Your task
Print the whole listing below again, exactly as given.
━━━
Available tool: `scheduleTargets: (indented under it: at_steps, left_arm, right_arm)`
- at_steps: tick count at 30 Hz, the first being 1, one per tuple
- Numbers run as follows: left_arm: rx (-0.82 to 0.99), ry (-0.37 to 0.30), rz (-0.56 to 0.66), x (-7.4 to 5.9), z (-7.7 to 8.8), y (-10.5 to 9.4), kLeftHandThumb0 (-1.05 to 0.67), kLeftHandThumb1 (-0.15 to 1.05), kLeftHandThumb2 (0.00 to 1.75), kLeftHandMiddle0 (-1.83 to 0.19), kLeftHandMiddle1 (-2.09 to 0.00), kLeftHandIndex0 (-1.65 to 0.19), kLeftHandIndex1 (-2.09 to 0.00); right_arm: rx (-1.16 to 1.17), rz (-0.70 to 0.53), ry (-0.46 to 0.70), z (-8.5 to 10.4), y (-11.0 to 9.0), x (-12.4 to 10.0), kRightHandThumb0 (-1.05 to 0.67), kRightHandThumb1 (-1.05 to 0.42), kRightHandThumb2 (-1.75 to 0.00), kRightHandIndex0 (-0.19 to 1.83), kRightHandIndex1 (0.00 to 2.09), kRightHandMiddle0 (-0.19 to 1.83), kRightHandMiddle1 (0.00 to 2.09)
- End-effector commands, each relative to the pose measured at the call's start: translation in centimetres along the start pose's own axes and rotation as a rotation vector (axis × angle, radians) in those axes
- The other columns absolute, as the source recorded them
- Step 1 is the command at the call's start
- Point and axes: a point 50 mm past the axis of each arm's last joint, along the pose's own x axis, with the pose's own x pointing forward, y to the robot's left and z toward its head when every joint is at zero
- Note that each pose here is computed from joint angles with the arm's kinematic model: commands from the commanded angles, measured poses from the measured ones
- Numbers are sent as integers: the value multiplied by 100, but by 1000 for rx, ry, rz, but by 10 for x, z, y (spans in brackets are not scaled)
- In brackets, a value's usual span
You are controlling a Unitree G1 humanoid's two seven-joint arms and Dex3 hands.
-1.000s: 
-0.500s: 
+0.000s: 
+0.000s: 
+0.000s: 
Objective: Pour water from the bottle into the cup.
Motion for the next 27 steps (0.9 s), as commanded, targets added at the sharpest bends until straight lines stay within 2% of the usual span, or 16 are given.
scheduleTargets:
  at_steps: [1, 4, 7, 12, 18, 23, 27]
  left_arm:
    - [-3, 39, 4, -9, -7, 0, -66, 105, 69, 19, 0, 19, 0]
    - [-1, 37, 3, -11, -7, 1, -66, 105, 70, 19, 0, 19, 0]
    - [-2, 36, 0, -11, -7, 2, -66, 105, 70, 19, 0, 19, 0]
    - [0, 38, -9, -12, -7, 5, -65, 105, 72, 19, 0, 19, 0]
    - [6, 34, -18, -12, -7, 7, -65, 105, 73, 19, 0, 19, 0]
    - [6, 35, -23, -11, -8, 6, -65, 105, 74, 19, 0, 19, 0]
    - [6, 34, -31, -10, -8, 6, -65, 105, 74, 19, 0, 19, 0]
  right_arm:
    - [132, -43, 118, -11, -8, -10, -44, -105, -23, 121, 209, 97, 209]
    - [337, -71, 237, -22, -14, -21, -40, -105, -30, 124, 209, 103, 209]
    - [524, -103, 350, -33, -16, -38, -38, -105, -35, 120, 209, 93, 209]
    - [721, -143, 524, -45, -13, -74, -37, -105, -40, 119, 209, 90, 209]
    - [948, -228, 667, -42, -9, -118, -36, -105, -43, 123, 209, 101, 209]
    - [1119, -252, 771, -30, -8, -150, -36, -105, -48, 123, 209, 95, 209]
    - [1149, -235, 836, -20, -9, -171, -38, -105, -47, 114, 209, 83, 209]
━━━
Solution to this problem
Available tool: `scheduleTargets: (indented under it: at_steps, left_arm, right_arm)`
- at_steps: tick count at 30 Hz, the first being 1, one per tuple
- Numbers run as follows: left_arm: rx (-0.82 to 0.99), ry (-0.37 to 0.30), rz (-0.56 to 0.66), x (-7.4 to 5.9), z (-7.7 to 8.8), y (-10.5 to 9.4), kLeftHandThumb0 (-1.05 to 0.67), kLeftHandThumb1 (-0.15 to 1.05), kLeftHandThumb2 (0.00 to 1.75), kLeftHandMiddle0 (-1.83 to 0.19), kLeftHandMiddle1 (-2.09 to 0.00), kLeftHandIndex0 (-1.65 to 0.19), kLeftHandIndex1 (-2.09 to 0.00); right_arm: rx (-1.16 to 1.17), rz (-0.70 to 0.53), ry (-0.46 to 0.70), z (-8.5 to 10.4), y (-11.0 to 9.0), x (-12.4 to 10.0), kRightHandThumb0 (-1.05 to 0.67), kRightHandThumb1 (-1.05 to 0.42), kRightHandThumb2 (-1.75 to 0.00), kRightHandIndex0 (-0.19 to 1.83), kRightHandIndex1 (0.00 to 2.09), kRightHandMiddle0 (-0.19 to 1.83), kRightHandMiddle1 (0.00 to 2.09)
- End-effector commands, each relative to the pose measured at the call's start: translation in centimetres along the start pose's own axes and rotation as a rotation vector (axis × angle, radians) in those axes
- The other columns absolute, as the source recorded them
- Step 1 is the command at the call's start
- Point and axes: a point 50 mm past the axis of each arm's last joint, along the pose's own x axis, with the pose's own x pointing forward, y to the robot's left and z toward its head when every joint is at zero
- Note that each pose here is computed from joint angles with the arm's kinematic model: commands from the commanded angles, measured poses from the measured ones
- Numbers are sent as integers: the value multiplied by 100, but by 1000 for rx, ry, rz, but by 10 for x, z, y (spans in brackets are not scaled)
- In brackets, a value's usual span
You are controlling a Unitree G1 humanoid's two seven-joint arms and Dex3 hands.
-1.000s: 
-0.500s: 
+0.000s: 
+0.000s: 
+0.000s: 
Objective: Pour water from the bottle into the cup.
Motion for the next 27 steps (0.9 s), as commanded, targets added at the sharpest bends until straight lines stay within 2% of the usual span, or 16 are given.
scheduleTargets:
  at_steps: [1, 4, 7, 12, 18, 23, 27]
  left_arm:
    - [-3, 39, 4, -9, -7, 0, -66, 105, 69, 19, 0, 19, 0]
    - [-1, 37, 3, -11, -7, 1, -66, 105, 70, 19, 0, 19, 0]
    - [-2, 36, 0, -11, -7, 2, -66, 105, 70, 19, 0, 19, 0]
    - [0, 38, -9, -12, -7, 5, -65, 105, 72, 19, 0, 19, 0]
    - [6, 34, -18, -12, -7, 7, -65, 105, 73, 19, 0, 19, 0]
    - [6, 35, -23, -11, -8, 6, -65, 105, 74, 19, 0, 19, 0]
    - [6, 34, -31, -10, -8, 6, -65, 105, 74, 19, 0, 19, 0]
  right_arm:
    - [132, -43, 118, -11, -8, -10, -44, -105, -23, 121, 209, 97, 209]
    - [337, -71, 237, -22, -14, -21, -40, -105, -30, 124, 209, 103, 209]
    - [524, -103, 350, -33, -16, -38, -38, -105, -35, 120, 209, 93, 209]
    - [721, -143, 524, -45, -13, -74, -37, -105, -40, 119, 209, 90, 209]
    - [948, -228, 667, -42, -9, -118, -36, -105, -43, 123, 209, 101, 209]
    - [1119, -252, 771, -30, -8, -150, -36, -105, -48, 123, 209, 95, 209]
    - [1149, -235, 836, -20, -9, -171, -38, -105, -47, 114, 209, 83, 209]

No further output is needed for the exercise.